### Available data
BEGIN

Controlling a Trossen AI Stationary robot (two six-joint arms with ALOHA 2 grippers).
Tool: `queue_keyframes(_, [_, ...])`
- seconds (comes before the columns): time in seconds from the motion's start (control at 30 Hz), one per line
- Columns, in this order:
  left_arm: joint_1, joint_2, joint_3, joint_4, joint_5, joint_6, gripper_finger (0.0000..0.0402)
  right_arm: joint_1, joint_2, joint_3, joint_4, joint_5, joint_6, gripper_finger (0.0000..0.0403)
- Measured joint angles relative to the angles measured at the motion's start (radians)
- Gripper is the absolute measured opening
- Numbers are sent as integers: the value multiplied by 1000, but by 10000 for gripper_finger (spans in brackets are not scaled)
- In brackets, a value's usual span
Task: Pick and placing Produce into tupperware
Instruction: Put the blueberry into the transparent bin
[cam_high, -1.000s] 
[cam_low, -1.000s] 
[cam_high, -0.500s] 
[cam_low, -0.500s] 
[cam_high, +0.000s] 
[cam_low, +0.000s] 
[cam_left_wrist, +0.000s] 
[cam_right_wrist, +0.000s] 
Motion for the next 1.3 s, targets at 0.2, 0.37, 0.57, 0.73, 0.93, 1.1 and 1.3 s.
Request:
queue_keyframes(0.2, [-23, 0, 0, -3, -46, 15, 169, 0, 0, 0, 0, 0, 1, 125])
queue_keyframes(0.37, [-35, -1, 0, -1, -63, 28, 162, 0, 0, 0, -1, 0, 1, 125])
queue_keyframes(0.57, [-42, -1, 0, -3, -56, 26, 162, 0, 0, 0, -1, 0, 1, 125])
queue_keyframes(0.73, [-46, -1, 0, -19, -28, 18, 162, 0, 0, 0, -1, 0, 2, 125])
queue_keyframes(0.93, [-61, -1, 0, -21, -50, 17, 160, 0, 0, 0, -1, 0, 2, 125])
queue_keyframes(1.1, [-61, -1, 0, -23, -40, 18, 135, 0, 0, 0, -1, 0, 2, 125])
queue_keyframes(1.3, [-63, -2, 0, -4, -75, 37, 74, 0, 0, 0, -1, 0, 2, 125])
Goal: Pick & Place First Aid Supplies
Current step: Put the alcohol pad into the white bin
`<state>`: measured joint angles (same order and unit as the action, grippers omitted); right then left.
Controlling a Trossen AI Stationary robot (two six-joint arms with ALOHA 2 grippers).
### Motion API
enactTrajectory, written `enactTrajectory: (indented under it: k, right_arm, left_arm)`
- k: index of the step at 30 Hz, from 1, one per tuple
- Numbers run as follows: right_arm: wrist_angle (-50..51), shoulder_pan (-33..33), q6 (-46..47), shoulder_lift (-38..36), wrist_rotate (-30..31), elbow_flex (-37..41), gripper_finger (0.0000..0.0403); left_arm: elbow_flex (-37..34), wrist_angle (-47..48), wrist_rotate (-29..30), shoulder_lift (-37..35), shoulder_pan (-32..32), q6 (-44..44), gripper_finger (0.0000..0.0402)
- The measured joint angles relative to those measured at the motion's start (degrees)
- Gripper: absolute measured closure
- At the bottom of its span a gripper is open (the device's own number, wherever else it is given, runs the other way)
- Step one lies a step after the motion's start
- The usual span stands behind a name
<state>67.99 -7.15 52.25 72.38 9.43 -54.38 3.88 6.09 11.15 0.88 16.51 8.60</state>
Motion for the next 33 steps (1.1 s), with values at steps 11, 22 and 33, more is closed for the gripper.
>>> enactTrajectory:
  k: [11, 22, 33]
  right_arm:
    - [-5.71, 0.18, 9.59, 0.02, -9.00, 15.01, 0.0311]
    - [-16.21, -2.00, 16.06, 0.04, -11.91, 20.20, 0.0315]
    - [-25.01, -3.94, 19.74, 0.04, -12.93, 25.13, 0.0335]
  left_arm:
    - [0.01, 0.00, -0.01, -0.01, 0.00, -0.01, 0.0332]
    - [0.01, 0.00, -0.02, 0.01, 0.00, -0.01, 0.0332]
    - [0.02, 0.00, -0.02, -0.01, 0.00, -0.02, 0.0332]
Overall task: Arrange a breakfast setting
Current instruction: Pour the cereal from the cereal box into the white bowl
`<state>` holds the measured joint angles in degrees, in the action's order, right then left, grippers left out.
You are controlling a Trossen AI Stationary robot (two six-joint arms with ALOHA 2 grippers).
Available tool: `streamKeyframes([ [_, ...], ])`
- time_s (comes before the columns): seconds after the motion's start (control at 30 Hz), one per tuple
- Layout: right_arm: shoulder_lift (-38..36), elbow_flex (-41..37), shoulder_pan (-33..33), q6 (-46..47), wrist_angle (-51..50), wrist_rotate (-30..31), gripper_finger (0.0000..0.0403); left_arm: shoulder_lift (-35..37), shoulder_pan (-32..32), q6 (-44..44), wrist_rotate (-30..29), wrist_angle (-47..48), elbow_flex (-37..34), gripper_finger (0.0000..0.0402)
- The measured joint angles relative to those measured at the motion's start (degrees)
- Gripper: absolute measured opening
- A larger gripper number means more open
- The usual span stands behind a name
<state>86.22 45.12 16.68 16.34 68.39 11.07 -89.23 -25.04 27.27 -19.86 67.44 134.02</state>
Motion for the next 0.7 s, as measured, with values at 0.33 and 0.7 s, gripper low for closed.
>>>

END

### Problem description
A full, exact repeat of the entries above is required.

### Exercise response
Controlling a Trossen AI Stationary robot (two six-joint arms with ALOHA 2 grippers).
Tool: `queue_keyframes(_, [_, ...])`
- seconds (comes before the columns): time in seconds from the motion's start (control at 30 Hz), one per line
- Columns, in this order:
  left_arm: joint_1, joint_2, joint_3, joint_4, joint_5, joint_6, gripper_finger (0.0000..0.0402)
  right_arm: joint_1, joint_2, joint_3, joint_4, joint_5, joint_6, gripper_finger (0.0000..0.0403)
- Measured joint angles relative to the angles measured at the motion's start (radians)
- Gripper is the absolute measured opening
- Numbers are sent as integers: the value multiplied by 1000, but by 10000 for gripper_finger (spans in brackets are not scaled)
- In brackets, a value's usual span
Task: Pick and placing Produce into tupperware
Instruction: Put the blueberry into the transparent bin
[cam_high, -1.000s] 
[cam_low, -1.000s] 
[cam_high, -0.500s] 
[cam_low, -0.500s] 
[cam_high, +0.000s] 
[cam_low, +0.000s] 
[cam_left_wrist, +0.000s] 
[cam_right_wrist, +0.000s] 
Motion for the next 1.3 s, targets at 0.2, 0.37, 0.57, 0.73, 0.93, 1.1 and 1.3 s.
Request:
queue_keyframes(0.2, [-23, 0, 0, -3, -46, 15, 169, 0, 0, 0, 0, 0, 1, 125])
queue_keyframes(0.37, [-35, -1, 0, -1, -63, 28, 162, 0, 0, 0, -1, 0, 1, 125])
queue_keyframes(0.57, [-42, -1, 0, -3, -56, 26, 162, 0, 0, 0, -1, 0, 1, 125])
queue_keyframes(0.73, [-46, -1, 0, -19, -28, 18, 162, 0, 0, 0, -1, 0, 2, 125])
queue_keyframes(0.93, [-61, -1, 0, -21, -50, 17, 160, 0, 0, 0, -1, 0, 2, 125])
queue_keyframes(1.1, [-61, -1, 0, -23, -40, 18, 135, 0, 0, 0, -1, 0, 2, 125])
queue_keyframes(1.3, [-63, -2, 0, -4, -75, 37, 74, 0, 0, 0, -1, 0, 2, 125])
Goal: Pick & Place First Aid Supplies
Current step: Put the alcohol pad into the white bin
`<state>`: measured joint angles (same order and unit as the action, grippers omitted); right then left.
Controlling a Trossen AI Stationary robot (two six-joint arms with ALOHA 2 grippers).
### Motion API
enactTrajectory, written `enactTrajectory: (indented under it: k, right_arm, left_arm)`
- k: index of the step at 30 Hz, from 1, one per tuple
- Numbers run as follows: right_arm: wrist_angle (-50..51), shoulder_pan (-33..33), q6 (-46..47), shoulder_lift (-38..36), wrist_rotate (-30..31), elbow_flex (-37..41), gripper_finger (0.0000..0.0403); left_arm: elbow_flex (-37..34), wrist_angle (-47..48), wrist_rotate (-29..30), shoulder_lift (-37..35), shoulder_pan (-32..32), q6 (-44..44), gripper_finger (0.0000..0.0402)
- The measured joint angles relative to those measured at the motion's start (degrees)
- Gripper: absolute measured closure
- At the bottom of its span a gripper is open (the device's own number, wherever else it is given, runs the other way)
- Step one lies a step after the motion's start
- The usual span stands behind a name
<state>67.99 -7.15 52.25 72.38 9.43 -54.38 3.88 6.09 11.15 0.88 16.51 8.60</state>
Motion for the next 33 steps (1.1 s), with values at steps 11, 22 and 33, more is closed for the gripper.
>>> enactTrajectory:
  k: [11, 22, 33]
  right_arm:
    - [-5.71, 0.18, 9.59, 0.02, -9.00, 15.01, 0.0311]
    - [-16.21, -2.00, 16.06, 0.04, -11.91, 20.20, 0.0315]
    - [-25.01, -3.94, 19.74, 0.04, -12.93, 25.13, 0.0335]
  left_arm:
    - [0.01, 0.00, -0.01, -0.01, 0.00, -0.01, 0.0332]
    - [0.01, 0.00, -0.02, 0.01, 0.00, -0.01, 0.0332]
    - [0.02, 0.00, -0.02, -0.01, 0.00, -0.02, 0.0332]
Overall task: Arrange a breakfast setting
Current instruction: Pour the cereal from the cereal box into the white bowl
`<state>` holds the measured joint angles in degrees, in the action's order, right then left, grippers left out.
You are controlling a Trossen AI Stationary robot (two six-joint arms with ALOHA 2 grippers).
Available tool: `streamKeyframes([ [_, ...], ])`
- time_s (comes before the columns): seconds after the motion's start (control at 30 Hz), one per tuple
- Layout: right_arm: shoulder_lift (-38..36), elbow_flex (-41..37), shoulder_pan (-33..33), q6 (-46..47), wrist_angle (-51..50), wrist_rotate (-30..31), gripper_finger (0.0000..0.0403); left_arm: shoulder_lift (-35..37), shoulder_pan (-32..32), q6 (-44..44), wrist_rotate (-30..29), wrist_angle (-47..48), elbow_flex (-37..34), gripper_finger (0.0000..0.0402)
- The measured joint angles relative to those measured at the motion's start (degrees)
- Gripper: absolute measured opening
- A larger gripper number means more open
- The usual span stands behind a name
<state>86.22 45.12 16.68 16.34 68.39 11.07 -89.23 -25.04 27.27 -19.86 67.44 134.02</state>
Motion for the next 0.7 s, as measured, with values at 0.33 and 0.7 s, gripper low for closed.
>>>

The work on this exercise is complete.